#### TASK DIRECTIONS:
All of the data is to be set down again without any alteration.

-------

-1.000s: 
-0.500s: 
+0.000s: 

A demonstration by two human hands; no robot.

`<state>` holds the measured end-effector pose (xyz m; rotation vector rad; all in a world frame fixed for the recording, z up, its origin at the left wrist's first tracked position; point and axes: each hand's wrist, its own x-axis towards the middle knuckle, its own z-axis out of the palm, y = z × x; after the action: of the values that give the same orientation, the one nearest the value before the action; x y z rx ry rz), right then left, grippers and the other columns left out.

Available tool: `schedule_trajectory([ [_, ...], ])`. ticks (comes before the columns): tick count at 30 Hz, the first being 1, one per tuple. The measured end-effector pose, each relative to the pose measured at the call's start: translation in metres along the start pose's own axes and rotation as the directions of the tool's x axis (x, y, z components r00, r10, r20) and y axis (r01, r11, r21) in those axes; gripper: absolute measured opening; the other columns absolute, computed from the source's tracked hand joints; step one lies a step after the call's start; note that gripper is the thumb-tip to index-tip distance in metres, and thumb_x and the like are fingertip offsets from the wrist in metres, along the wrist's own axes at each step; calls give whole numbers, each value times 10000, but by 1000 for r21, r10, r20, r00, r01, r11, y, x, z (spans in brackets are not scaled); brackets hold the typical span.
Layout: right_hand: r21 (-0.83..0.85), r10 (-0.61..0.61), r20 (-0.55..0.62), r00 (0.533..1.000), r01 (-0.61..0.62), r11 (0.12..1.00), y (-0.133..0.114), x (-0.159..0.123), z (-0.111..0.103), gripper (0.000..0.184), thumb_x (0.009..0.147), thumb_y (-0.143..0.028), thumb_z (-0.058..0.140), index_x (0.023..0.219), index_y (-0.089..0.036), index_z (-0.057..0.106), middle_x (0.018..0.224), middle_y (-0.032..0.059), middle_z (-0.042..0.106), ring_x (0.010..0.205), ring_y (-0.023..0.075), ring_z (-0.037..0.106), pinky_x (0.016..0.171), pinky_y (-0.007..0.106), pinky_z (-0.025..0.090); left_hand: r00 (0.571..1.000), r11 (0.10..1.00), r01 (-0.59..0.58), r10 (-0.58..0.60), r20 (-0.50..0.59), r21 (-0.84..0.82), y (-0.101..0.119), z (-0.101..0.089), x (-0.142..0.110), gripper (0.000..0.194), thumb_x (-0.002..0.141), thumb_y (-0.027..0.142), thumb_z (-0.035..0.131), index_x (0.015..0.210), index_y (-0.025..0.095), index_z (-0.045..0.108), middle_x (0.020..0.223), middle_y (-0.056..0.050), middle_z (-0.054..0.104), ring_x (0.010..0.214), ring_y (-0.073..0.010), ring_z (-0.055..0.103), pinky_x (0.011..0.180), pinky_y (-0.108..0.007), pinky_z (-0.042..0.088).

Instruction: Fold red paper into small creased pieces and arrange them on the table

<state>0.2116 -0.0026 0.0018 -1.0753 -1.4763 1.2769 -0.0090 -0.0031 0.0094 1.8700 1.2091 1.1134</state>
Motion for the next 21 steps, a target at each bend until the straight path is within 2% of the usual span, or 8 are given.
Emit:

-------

#### TASK OUTPUT:
-1.000s: 
-0.500s: 
+0.000s: 

A demonstration by two human hands; no robot.

`<state>` holds the measured end-effector pose (xyz m; rotation vector rad; all in a world frame fixed for the recording, z up, its origin at the left wrist's first tracked position; point and axes: each hand's wrist, its own x-axis towards the middle knuckle, its own z-axis out of the palm, y = z × x; after the action: of the values that give the same orientation, the one nearest the value before the action; x y z rx ry rz), right then left, grippers and the other columns left out.

Available tool: `schedule_trajectory([ [_, ...], ])`. ticks (comes before the columns): tick count at 30 Hz, the first being 1, one per tuple. The measured end-effector pose, each relative to the pose measured at the call's start: translation in metres along the start pose's own axes and rotation as the directions of the tool's x axis (x, y, z components r00, r10, r20) and y axis (r01, r11, r21) in those axes; gripper: absolute measured opening; the other columns absolute, computed from the source's tracked hand joints; step one lies a step after the call's start; note that gripper is the thumb-tip to index-tip distance in metres, and thumb_x and the like are fingertip offsets from the wrist in metres, along the wrist's own axes at each step; calls give whole numbers, each value times 10000, but by 1000 for r21, r10, r20, r00, r01, r11, y, x, z (spans in brackets are not scaled); brackets hold the typical span.
Layout: right_hand: r21 (-0.83..0.85), r10 (-0.61..0.61), r20 (-0.55..0.62), r00 (0.533..1.000), r01 (-0.61..0.62), r11 (0.12..1.00), y (-0.133..0.114), x (-0.159..0.123), z (-0.111..0.103), gripper (0.000..0.184), thumb_x (0.009..0.147), thumb_y (-0.143..0.028), thumb_z (-0.058..0.140), index_x (0.023..0.219), index_y (-0.089..0.036), index_z (-0.057..0.106), middle_x (0.018..0.224), middle_y (-0.032..0.059), middle_z (-0.042..0.106), ring_x (0.010..0.205), ring_y (-0.023..0.075), ring_z (-0.037..0.106), pinky_x (0.016..0.171), pinky_y (-0.007..0.106), pinky_z (-0.025..0.090); left_hand: r00 (0.571..1.000), r11 (0.10..1.00), r01 (-0.59..0.58), r10 (-0.58..0.60), r20 (-0.50..0.59), r21 (-0.84..0.82), y (-0.101..0.119), z (-0.101..0.089), x (-0.142..0.110), gripper (0.000..0.194), thumb_x (-0.002..0.141), thumb_y (-0.027..0.142), thumb_z (-0.035..0.131), index_x (0.015..0.210), index_y (-0.025..0.095), index_z (-0.045..0.108), middle_x (0.020..0.223), middle_y (-0.056..0.050), middle_z (-0.054..0.104), ring_x (0.010..0.214), ring_y (-0.073..0.010), ring_z (-0.055..0.103), pinky_x (0.011..0.180), pinky_y (-0.108..0.007), pinky_z (-0.042..0.088).

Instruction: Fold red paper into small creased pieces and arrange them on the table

<state>0.2116 -0.0026 0.0018 -1.0753 -1.4763 1.2769 -0.0090 -0.0031 0.0094 1.8700 1.2091 1.1134</state>
Motion for the next 21 steps, a target at each bend until the straight path is within 2% of the usual span, or 8 are given.
Emit:

What this exercise required has been given in full.